* **Task prompt**
Using the data below, return every line that holds the word "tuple".

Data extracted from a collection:
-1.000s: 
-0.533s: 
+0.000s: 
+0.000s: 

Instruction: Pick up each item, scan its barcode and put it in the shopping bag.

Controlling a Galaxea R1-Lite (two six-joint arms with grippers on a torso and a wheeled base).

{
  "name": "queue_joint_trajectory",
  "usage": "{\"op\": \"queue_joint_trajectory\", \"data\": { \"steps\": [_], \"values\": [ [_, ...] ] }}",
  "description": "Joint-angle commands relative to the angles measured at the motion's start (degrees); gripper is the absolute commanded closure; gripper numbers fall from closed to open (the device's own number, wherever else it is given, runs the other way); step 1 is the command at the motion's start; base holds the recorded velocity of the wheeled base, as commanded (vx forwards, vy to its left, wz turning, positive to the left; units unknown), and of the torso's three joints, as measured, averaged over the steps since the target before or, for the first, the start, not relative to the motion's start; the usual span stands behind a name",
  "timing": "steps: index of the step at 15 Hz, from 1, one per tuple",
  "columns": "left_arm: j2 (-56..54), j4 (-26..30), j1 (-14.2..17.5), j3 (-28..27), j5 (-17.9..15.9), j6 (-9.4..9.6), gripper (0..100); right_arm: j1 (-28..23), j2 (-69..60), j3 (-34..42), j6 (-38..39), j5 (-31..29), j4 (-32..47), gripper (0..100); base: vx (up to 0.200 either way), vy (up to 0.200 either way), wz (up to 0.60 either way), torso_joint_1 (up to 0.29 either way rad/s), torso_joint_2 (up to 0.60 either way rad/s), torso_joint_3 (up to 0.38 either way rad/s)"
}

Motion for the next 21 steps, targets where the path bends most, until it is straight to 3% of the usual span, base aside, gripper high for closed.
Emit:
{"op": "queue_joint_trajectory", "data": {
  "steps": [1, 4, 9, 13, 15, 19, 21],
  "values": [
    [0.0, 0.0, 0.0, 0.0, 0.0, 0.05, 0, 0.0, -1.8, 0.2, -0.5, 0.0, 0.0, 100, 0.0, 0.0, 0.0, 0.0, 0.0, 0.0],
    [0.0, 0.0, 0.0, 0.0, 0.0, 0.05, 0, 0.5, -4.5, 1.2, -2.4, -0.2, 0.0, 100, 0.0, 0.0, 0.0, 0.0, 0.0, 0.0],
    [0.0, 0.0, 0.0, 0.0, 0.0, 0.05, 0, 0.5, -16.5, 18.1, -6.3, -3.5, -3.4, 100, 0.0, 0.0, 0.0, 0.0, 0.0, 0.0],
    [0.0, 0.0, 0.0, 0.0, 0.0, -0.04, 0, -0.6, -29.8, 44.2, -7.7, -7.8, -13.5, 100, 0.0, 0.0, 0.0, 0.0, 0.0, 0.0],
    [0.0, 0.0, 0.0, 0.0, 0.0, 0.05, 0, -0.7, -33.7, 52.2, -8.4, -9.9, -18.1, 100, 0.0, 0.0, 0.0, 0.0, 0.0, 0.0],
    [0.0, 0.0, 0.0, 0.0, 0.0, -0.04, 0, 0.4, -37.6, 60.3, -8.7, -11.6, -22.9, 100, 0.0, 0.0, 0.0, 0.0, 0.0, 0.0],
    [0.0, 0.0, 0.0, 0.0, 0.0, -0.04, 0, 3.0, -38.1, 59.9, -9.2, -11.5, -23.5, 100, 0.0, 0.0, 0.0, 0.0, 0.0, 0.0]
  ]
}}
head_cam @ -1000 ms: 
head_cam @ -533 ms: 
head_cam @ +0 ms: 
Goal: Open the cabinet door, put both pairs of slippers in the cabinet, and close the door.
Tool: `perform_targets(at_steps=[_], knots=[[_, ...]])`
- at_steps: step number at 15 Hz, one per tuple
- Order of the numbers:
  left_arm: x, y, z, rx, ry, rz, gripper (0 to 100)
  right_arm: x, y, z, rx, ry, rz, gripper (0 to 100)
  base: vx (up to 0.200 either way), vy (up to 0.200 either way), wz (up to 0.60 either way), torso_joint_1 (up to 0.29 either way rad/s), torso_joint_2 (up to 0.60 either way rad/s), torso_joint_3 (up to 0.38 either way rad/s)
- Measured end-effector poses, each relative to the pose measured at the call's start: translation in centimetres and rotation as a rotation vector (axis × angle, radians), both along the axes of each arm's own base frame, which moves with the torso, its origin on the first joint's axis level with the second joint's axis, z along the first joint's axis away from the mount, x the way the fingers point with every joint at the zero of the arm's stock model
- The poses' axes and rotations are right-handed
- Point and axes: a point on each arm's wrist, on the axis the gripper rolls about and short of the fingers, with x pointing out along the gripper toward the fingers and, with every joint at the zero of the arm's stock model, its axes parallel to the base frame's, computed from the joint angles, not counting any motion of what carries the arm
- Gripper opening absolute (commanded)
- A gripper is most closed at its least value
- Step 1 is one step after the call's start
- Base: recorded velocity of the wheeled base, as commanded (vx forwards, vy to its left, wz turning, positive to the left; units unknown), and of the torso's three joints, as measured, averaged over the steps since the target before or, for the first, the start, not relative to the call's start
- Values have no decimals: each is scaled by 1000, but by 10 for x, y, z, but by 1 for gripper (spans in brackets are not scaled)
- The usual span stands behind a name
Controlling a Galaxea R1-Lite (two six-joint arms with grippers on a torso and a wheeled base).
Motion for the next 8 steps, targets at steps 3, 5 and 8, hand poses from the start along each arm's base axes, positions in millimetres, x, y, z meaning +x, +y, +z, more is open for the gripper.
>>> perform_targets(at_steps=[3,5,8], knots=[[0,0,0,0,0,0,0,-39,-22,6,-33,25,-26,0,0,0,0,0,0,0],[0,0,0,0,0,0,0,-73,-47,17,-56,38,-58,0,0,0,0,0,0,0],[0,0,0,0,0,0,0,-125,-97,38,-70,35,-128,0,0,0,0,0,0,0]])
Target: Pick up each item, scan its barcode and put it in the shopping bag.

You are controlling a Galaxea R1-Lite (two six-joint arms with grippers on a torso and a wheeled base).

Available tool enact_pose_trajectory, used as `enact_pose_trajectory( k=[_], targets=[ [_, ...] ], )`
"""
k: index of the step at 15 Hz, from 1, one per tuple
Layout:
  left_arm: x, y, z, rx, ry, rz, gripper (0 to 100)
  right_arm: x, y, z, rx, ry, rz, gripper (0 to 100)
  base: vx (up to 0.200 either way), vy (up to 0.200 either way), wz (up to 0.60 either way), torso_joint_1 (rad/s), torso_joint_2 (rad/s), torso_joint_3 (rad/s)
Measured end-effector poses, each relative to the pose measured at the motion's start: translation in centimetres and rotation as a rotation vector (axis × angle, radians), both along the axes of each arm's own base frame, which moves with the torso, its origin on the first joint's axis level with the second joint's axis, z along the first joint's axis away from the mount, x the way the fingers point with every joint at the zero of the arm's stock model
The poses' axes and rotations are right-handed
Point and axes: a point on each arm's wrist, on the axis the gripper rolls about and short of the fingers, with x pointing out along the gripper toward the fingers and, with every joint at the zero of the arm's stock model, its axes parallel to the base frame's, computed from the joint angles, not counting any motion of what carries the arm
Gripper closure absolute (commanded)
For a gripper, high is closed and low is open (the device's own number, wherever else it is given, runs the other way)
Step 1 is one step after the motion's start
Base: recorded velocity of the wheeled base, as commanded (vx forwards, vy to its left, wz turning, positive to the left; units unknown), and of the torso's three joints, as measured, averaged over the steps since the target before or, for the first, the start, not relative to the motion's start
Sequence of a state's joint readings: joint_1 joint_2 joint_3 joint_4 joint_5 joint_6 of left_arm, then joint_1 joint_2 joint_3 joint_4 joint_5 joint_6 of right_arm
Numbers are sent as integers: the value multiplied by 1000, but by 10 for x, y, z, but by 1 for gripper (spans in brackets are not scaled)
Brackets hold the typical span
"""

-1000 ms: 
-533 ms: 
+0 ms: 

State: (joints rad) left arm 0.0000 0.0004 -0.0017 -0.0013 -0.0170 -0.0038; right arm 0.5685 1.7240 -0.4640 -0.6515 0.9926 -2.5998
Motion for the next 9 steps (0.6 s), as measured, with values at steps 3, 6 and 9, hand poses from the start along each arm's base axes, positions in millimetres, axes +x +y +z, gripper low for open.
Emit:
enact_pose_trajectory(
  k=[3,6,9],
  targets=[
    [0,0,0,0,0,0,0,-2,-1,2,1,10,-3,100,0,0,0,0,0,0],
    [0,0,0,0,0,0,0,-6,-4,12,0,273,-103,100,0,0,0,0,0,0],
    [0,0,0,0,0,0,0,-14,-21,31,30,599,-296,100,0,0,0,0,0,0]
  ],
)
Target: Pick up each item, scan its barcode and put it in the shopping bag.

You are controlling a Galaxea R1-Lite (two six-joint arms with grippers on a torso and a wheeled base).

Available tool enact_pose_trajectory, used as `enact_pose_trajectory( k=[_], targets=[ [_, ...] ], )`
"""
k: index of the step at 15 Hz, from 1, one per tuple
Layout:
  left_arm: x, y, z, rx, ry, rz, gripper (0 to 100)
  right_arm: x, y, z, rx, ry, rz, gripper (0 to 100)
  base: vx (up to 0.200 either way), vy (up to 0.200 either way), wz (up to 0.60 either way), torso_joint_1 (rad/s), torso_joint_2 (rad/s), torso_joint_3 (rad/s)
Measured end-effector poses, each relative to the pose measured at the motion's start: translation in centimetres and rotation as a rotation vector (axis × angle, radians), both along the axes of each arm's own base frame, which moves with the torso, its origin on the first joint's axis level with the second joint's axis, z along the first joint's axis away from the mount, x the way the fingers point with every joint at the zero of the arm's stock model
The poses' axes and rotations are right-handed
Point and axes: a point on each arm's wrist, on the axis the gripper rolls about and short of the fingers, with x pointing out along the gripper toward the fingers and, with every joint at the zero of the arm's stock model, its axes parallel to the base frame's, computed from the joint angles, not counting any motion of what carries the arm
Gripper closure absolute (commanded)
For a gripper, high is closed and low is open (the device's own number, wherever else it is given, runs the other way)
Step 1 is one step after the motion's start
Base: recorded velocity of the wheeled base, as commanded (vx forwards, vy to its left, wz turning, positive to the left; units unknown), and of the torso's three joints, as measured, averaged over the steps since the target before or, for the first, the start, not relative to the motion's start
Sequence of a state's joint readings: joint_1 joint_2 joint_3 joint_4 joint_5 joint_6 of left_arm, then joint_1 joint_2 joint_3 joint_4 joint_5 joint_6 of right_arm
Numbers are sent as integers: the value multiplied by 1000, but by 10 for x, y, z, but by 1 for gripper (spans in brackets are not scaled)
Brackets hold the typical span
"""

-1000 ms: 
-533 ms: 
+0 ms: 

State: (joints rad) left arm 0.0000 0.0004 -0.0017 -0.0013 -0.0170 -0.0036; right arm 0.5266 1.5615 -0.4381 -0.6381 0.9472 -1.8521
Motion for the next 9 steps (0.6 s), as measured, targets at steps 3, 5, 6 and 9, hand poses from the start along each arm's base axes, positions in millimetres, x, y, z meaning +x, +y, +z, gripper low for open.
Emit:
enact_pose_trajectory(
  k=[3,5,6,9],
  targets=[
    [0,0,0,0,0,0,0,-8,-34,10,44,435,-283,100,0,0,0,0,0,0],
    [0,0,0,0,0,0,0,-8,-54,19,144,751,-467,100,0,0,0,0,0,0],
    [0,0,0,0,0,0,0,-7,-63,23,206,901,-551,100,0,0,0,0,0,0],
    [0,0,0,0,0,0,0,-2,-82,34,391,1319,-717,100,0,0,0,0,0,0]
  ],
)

* **Task answer**
  "timing": "steps: index of the step at 15 Hz, from 1, one per tuple",
- at_steps: step number at 15 Hz, one per tuple
k: index of the step at 15 Hz, from 1, one per tuple
k: index of the step at 15 Hz, from 1, one per tuple

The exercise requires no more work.